3. Descoberta da microscopia de fluorescência super-resolvida Até

hoje, existem dois princípios de campo distante que levam à microscopia baseada em fluorescência
com uma resolução muito além do famoso limite de Abbe. O primeiro é aqui referido como “ conjunto super-resolvido
microscopia de fluoróforo” e o segundo como “microscopia de fluoróforo único super-resolvido ”.

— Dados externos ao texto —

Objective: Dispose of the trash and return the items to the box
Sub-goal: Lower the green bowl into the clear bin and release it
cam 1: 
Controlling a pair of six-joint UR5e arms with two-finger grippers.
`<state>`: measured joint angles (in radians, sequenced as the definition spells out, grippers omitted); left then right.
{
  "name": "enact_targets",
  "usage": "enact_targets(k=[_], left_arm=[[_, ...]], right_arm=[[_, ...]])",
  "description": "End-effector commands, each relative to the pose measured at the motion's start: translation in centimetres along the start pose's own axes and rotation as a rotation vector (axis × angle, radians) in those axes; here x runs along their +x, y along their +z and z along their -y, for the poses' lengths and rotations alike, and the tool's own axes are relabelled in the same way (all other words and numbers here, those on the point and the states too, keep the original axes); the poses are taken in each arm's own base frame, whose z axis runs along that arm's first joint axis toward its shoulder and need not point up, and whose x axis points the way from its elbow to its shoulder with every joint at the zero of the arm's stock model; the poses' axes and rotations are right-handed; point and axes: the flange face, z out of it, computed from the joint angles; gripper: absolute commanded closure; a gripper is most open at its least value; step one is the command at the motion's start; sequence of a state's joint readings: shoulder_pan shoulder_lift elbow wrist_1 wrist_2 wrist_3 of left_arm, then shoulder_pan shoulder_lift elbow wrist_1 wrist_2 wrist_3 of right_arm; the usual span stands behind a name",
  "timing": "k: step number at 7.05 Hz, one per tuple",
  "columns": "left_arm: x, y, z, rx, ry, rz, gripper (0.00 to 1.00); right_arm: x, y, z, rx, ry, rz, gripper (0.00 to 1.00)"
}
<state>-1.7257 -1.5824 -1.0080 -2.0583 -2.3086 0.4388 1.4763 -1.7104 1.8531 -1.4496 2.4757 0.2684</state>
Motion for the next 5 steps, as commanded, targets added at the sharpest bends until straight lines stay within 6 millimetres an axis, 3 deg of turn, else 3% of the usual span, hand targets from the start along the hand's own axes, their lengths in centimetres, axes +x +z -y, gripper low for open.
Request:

O primeiro princípio foi originalmente concebido e implementado por depleção de emissão estimulada
(STED) de fluorescência de todas as moléculas em uma amostra, exceto aquelas em uma pequena região
do objeto estudado. Com emissão estimulada de saturação, a região “ativa” pode ser arbitrariamente menor
do que o tamanho limitado por difração. Ao escanear o ponto de luz definindo a região fluorescente através
do objeto estudado e monitorando a emissão de fluorescência continuamente, uma reconstrução
computadorizada do objeto pode ser obtida (Hell, 2000). O princípio também pode ser implementado por
Microscopia de Iluminação Estrutural Saturada (SSIM)
(Gustafsson, 2005). Esses métodos podem ser usados quando as regiões fluorescentes contêm conjuntos de
fluoróforos, bem como fluoróforos únicos e, portanto, são genericamente referidos como “ microscopia de
fluoróforo de conjunto super-resolvido”. Seu denominador comum é que a saturação dos picos de excitação no
SSIM e a saturação da emissão estimulada no STED criam frequências espaciais muito mais altas do que as
permitidas pelo limite de Abbe (Fig. 2). Sua descoberta teve duas fases distintas. A primeira diz respeito às
descrições teóricas dos métodos e a segunda à sua implementação experimental.
Fluoróforos são moléculas que absorvem fótons com energia de determinado espectro de excitação e re-emitem
fótons com energia em determinado espectro de emissão. A grosso modo são componentes de uma molécula
que faz com que ela seja fluorescente.
O segundo princípio é baseado no conhecimento a priori de que virtualmente todos os fótons de um objeto
detectado em um determinado momento vêm de fluoróforos únicos que estão separados uns dos outros por
distâncias maiores que o limite de Abbe (Eq. 1). Essa informação é então usada para estimar a posição dessas
fontes pontuais emissoras com uma precisão muito maior do que a permitida pelo limite de difração de Abbe.
O segundo princípio é aqui genericamente referido como “microscopia de fluoróforo único super-resolvido”. Sua
descoberta pode ser descrita como três etapas distintas. A primeira diz respeito à descoberta da espectroscopia
de fluoróforo único em meio denso, a segunda à descrição teórica do princípio e a terceira à sua implementação
experimental.

3.1 Microscopia fluorófora de conjunto super-resolvida: STED e sua progênie No início da década
de 1990, Stefan Hell mudou-se como pós-doutorando da Alemanha para a Universidade de Turku, na
Finlândia, para encontrar espaço e a possibilidade de desenvolver seu, na época, ideia controversa de que
não era apenas possível, mas também viável transcender o limite de difração de Abbe em microscopia de luz
de campo distante. Em dois artigos teóricos, ele demonstrou os princípios e delineou, em termos quantitativos,
as condições experimentais para o inovador conceito de microscopia Stimulated Emission Depletion (STED)
(Hell e Wichmann, 1994) e técnicas similares (Hell e Kroug, 1995). . De volta à Alemanha, ele finalmente
conseguiu montar um microscópio de fluorescência suficientemente sofisticado para fornecer a prova
experimental do princípio da microscopia STED (Klar et al., 2000). No STED, são usados dois feixes de laser.
Um baixo-

4 (15)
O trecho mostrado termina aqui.